L’Union Européenne, forte de ses 500 millions d’habitants et d’un PIB élevé, est la 1ère puissance économique mondiale ; elle pèse 34,6 % du commerce mondial des marchandises en 2010 (soit 5 632 G. $) devançant l’Asie et l’Amérique du Nord ; 80 % du commerce mondial est contrôlé par 27 pays, dont 11 européens.

Arrêtons d’être pessimistes et d’écouter les lamentations des banquiers, des fonds spéculatifs et de beaucoup d’acteurs des marchés effrayés par Bâle III, Solvabilité II et par le renforcement de la régulation.

La remise en ordre de la BCE, l’arrêt des « usines à gaz » qu’elle a générées pour financer l’économie réelle en prêtant au FMI pour prêter à nouveau aux Etats, et aux banques nationales pour re prêter aux citoyens, en principe . Or, entre décembre 2011 et février 2012, la BCE a accordé 1 000 G.€ à 1 % aux banques nationales pour refinancer leur contribution à l’économie ; en fait, la plupart ont utilisé ces ressources pour acheter des obligations souveraines à 5-6 % d’intérêt ! Ainsi le 1er détenteur de la dette française serait le Luxembourg, le 2ème serait l’Allemagne, via des fonds d’investissement de ces 2 pays ; 75 % de la dette souveraine française passerait par les paradis fiscaux. Personne n’ose le dire.
Rappelons qu’une grande partie des dettes souveraines européennes est détenue par des hedge funds, liés aux grandes banques des pays industrialisés alléchés par la perspective d’opération à effet de levier (cf. notre précédent avis d’expert du 18 avril).
Après le recentrage du rôle de la BCE et de ses rapports avec les autres institutions, il sera possible d’adopter les modalités d’émission d’euro bonds associés aux fonds structurels et aux prêts de la BEI. Pour sortir de la crise, la solution concrète est la création d’un « guichet unique », pour financer plusieurs programmes de grands travaux au niveau de l’UE :
- infrastructures ferroviaires, routières, canaux (assurant le transport des conteneurs à travers l’Europe) et portuaires pour supprimer des nœuds ou blocages aberrants ;
- rénovation et isolation du parc immobilier afin de réduire la facture énergétique ;
- les énergies nouvelles, le génie médical, le numérique ;
- constitution de vastes technopoles à proximité de bassins industriels compétitifs, qui favoriseraient la création d’entreprises innovantes, la production d’une nouvelle génération de biens et de services à forte VA et de nouvelles filières (dépassant le modèle remarquable de coopération européenne d’EADS et Ariane Espace).

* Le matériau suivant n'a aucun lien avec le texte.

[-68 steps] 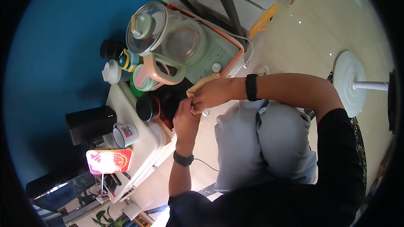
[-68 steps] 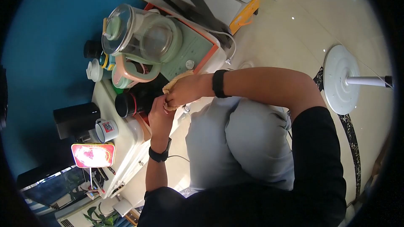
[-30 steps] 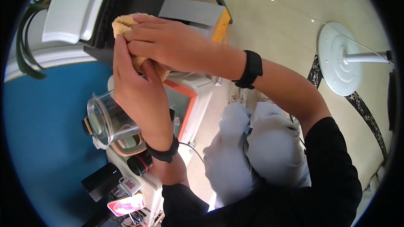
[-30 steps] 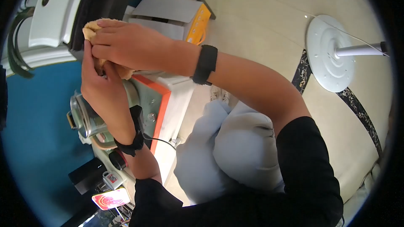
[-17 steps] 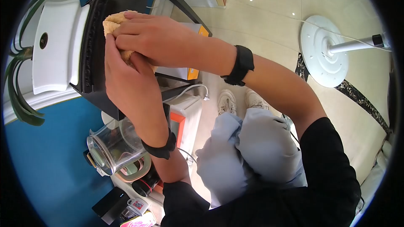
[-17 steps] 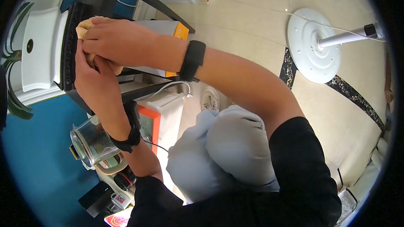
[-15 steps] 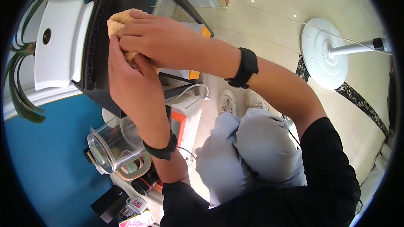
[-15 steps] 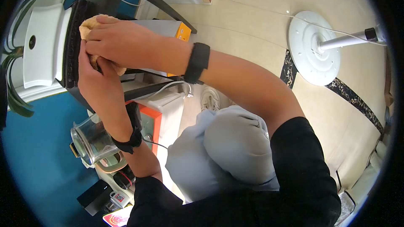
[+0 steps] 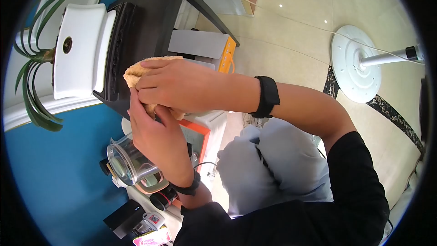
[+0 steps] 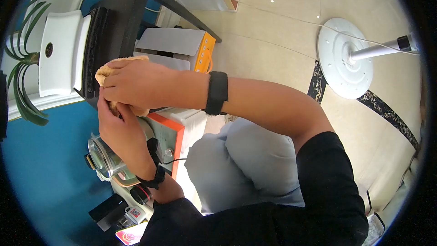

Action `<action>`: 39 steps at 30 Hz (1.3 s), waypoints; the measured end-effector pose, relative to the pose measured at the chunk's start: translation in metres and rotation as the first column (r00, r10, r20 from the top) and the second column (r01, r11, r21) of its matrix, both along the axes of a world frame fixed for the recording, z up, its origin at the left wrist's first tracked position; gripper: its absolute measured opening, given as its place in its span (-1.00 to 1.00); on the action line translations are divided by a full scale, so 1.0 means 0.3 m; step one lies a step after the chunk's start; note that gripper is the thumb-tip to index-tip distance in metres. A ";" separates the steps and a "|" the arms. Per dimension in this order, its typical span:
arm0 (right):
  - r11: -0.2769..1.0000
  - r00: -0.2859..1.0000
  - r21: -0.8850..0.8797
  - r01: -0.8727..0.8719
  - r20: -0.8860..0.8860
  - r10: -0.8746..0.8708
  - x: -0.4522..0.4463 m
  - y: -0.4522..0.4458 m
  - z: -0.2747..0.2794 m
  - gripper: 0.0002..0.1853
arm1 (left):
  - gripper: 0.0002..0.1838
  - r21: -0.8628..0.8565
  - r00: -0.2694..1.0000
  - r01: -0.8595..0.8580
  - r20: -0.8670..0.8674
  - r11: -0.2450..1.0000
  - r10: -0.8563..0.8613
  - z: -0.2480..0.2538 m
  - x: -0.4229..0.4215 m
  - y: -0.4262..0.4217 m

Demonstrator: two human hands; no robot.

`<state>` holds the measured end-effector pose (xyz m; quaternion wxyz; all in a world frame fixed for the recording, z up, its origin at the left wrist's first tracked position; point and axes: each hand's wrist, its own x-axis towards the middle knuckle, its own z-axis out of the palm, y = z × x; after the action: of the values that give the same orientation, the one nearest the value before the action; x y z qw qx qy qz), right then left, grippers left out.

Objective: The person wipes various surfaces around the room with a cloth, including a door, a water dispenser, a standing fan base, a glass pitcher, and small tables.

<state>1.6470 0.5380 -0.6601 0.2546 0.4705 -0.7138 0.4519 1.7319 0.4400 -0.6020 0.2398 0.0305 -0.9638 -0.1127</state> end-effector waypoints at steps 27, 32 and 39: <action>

Des déficits publics voisins de 90 à 100% et un taux de dette publique supérieur à 5 % du PIB ne sont pas une fatalité. Arrêtons d’être pessimistes. La solution réside dans la volonté politique et dans la capacité d’une nouvelle génération de dirigeants déterminés à affronter la crise, les dysfonctionnements résultant des transferts de la dette privée vers la dette publique, l’émission et la souscription des obligations souveraines dans des conditions hasardeuses, le rôle des banques d’émission nationales dont la passivité durant la crise financière a surpris.

Volonté politique, courage et lucidité, ambition de construire une Europe fédérale forte et unie à l’image de la nouvelle France, génèreront certainement le retour de la confiance. Dans les prochains trimestres, l’Europe accouchera soit d’un ange, soit d’un démon. L’avenir nous appartient à condition que nos dirigeants soient ceux que l’on mérite : meilleurs, compétents, efficaces et audacieux.